Diane finit d’écrire les derniers mots quand la petite sœur des Anges entre sur la pointe des pieds portant très haut, avec une infinie précaution, une superbe guirlande de papier… La sœur s’approche de la cheminée où elle dispose son œuvre avec art, puis recule de deux pas pour juger de l’effet, et enfin tourne sa cornette du côté du bureau, où elle rencontre le regard de Mlle de Trivières.

— C’est joli ? mademoiselle, demande la sœur en rougissant.

— Très joli, répond Diane, retenant un sourire.

Les roses de papier luttent de couleur avec les joues de la sœur des Anges, mais c’est à leur désavantage.

— Ma sœur, dit Diane en faisant un signe, venez ici, je vais vous dire un secret.

Sœur des Anges palpite rien qu’à l’idée d’apprendre le secret, mais sa joie et son enthousiasme débordent quand elle le sait et elle s’écrie en battant des mains comme une enfant.

— Oh ! Mademoiselle, la bonne idée ! Cette fois, si l’endurcie résiste, il n’y aura plus qu’à l’abandonner à la divine Miséricorde.
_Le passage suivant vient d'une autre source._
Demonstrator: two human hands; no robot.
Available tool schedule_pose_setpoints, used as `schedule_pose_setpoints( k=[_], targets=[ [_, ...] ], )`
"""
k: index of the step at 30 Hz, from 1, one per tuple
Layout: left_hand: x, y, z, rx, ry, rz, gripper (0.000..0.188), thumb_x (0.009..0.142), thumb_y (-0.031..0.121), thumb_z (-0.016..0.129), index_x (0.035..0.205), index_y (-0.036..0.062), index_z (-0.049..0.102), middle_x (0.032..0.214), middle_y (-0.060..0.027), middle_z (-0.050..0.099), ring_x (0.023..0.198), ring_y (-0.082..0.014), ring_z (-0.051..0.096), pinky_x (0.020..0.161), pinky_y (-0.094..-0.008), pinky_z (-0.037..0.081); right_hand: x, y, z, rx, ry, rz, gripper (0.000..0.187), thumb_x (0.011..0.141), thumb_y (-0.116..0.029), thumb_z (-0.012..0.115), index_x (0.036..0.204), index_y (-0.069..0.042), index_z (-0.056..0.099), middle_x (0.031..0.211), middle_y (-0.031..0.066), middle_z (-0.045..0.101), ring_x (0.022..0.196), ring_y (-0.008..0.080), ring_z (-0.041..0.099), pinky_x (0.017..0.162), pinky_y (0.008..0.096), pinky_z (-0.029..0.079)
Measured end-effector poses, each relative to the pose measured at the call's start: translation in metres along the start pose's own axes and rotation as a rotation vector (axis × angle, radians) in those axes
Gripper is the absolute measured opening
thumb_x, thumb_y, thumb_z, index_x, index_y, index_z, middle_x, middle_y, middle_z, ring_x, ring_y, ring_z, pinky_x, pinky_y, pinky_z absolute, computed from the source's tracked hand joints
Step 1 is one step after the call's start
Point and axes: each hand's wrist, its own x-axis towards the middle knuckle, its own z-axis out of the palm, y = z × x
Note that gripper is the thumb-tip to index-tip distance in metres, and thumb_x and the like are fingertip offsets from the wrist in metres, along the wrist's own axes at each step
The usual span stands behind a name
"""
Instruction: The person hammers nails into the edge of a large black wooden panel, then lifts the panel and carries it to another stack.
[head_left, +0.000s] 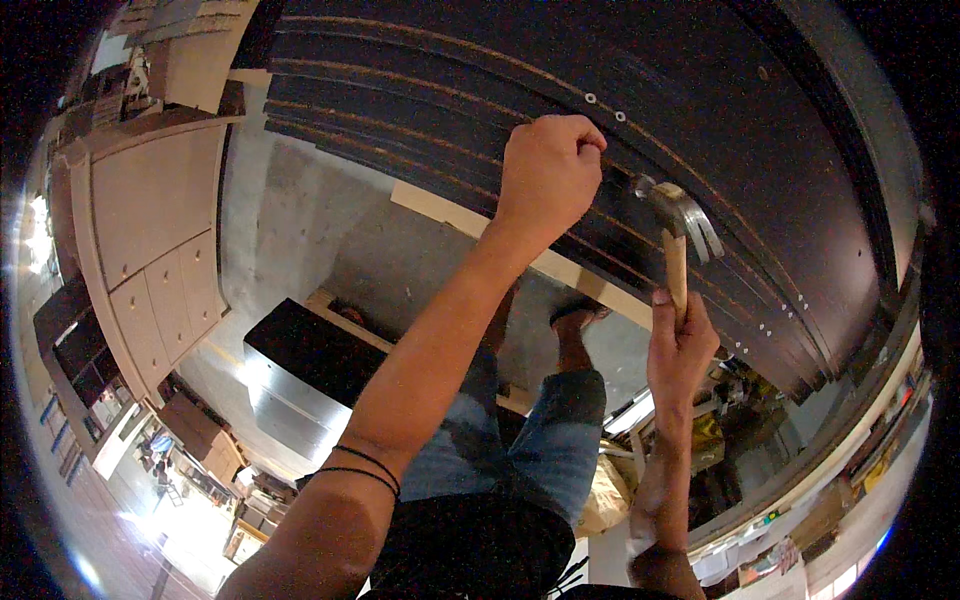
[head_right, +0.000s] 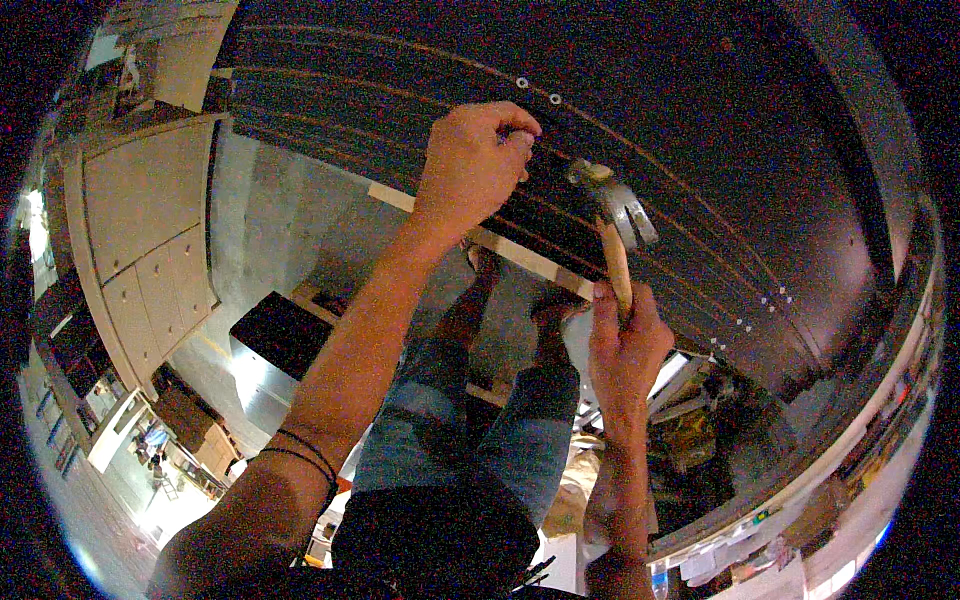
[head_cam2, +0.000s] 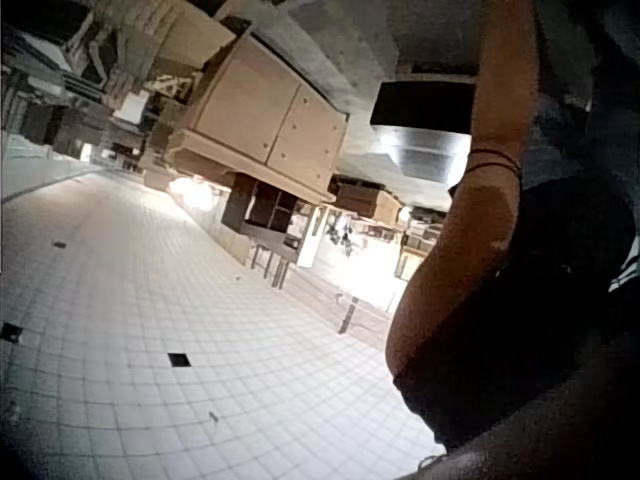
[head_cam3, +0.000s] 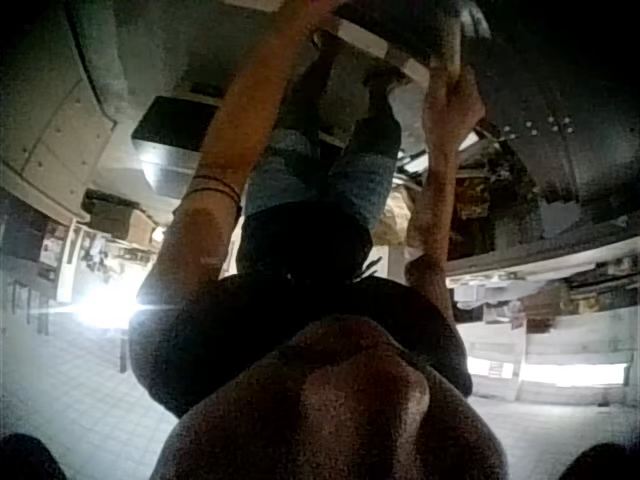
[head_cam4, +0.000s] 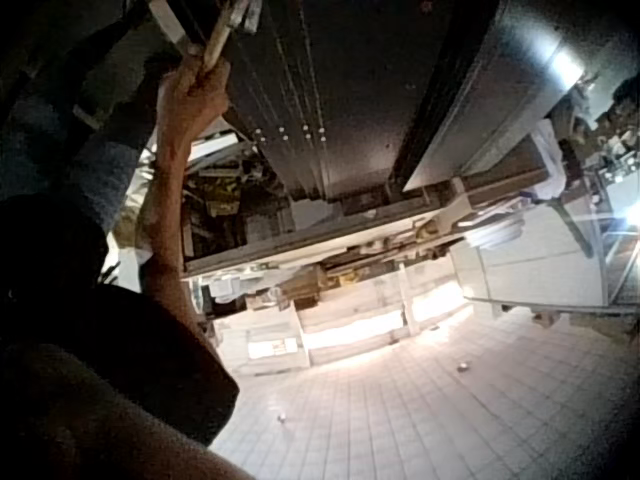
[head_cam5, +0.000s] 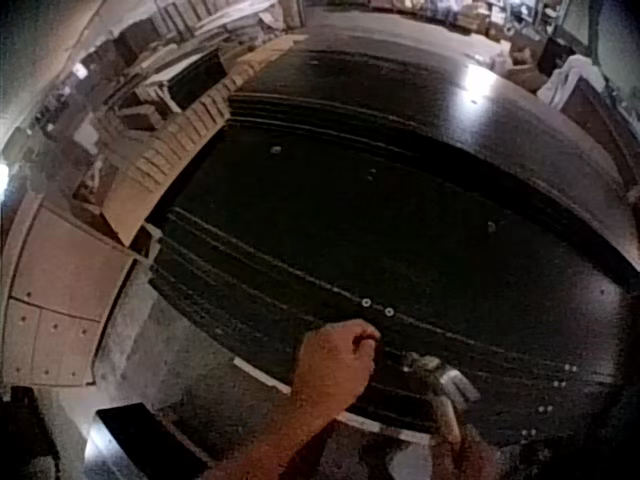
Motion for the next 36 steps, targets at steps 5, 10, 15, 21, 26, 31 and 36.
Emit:
schedule_pose_setpoints(
  k=[5,10,15,21,26,31,36],
  targets=[
    [0.005,-0.002,-0.001,0.101,-0.068,0.035,0.013,0.082,0.011,0.06,0.085,0.0013,0.068,0.065,-0.0094,0.065,0.055,-0.0162,0.065,0.052,-0.0298,0.051,0.003,0.003,0.003,-0.054,0.054,-0.076,0.027,0.088,-0.025,0.062,0.075,-0.002,0.054,0.055,0.0072,0.049,0.049,0.0123,0.041,0.046,0.0298,0.037],
    [-0.002,-0.004,-0.003,-0.148,-0.065,-0.093,0.015,0.082,0.012,0.061,0.091,0.0019,0.068,0.067,-0.007,0.065,0.052,-0.012,0.06,0.05,-0.0254,0.049,0.009,-0.007,0.003,-0.037,0.04,-0.086,0.025,0.087,-0.024,0.063,0.078,-0.002,0.056,0.056,0.0065,0.049,0.05,0.0126,0.041,0.047,0.0294,0.038],
    [-0.015,0.002,-0.023,-0.333,-0.047,-0.282,0.019,0.083,0.011,0.059,0.098,0.0029,0.068,0.07,-0.0045,0.064,0.054,-0.0108,0.057,0.05,-0.0235,0.047,0.013,-0.033,-0.003,0.046,0.119,-0.202,0.019,0.088,-0.02,0.06,0.084,-0.001,0.059,0.062,0.004,0.052,0.055,0.0091,0.045,0.051,0.0264,0.039],
    [-0.044,-0.013,-0.046,-0.698,-0.02,-0.529,0.018,0.085,0.003,0.048,0.096,0.001,0.063,0.089,-0.0073,0.065,0.077,-0.014,0.062,0.066,-0.0254,0.051,0.014,-0.035,0.014,-0.076,0.214,-0.499,0.014,0.091,-0.015,0.056,0.089,-0.001,0.057,0.062,-0.0003,0.052,0.054,0.0088,0.044,0.048,0.0275,0.036],
    [-0.063,-0.013,-0.059,-0.8,-0.046,-0.575,0.017,0.089,0.002,0.044,0.096,-0.0003,0.059,0.096,-0.0106,0.064,0.086,-0.017,0.063,0.075,-0.0276,0.052,0.023,-0.035,0.014,-0.315,-0.084,-0.189,0.019,0.087,-0.023,0.061,0.091,-0.005,0.056,0.066,0.0189,0.061,0.057,0.0362,0.059,0.05,0.0385,0.045],
    [-0.071,-0.018,-0.056,-0.84,-0.006,-0.613,0.015,0.092,0.012,0.05,0.095,0.0008,0.059,0.091,-0.0081,0.065,0.082,-0.0157,0.065,0.07,-0.0259,0.051,0.014,-0.023,0.027,-0.13,0.122,-0.408,0.018,0.094,-0.019,0.053,0.091,-0.001,0.055,0.055,0.0014,0.047,0.05,0.0072,0.041,0.044,0.0244,0.032],
    [-0.067,-0.015,-0.06,-0.74,-0.108,-0.59,0.013,0.089,0.015,0.059,0.089,0.0027,0.063,0.078,-0.0012,0.063,0.064,-0.0075,0.056,0.06,-0.0214,0.044,0.023,-0.026,0.014,-0.222,0.022,-0.272,0.017,0.093,-0.018,0.054,0.09,-0.002,0.056,0.055,0.0054,0.048,0.05,0.0082,0.041,0.044,0.0272,0.033]
  ],
)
— Elle ne résistera pas, ma sœur. Maintenant vous seriez bien aimable d’aller dire à la ferme qu’on attelle les poneys, je vais être en retard pour le dîner et je n’aurai pas le temps de changer de robe.

Cinq minutes plus tard, Mlle de Trivières, emportant sa lettre, franchit la distance qui la sépare du village d’abord, où elle s’arrête devant la poste, puis du château.

Elle accélère le pas vif des poneys en franchissant la grille, car elle entend résonner les premiers coups de la cloche du dîner ; elle sait qu’on attend des invités.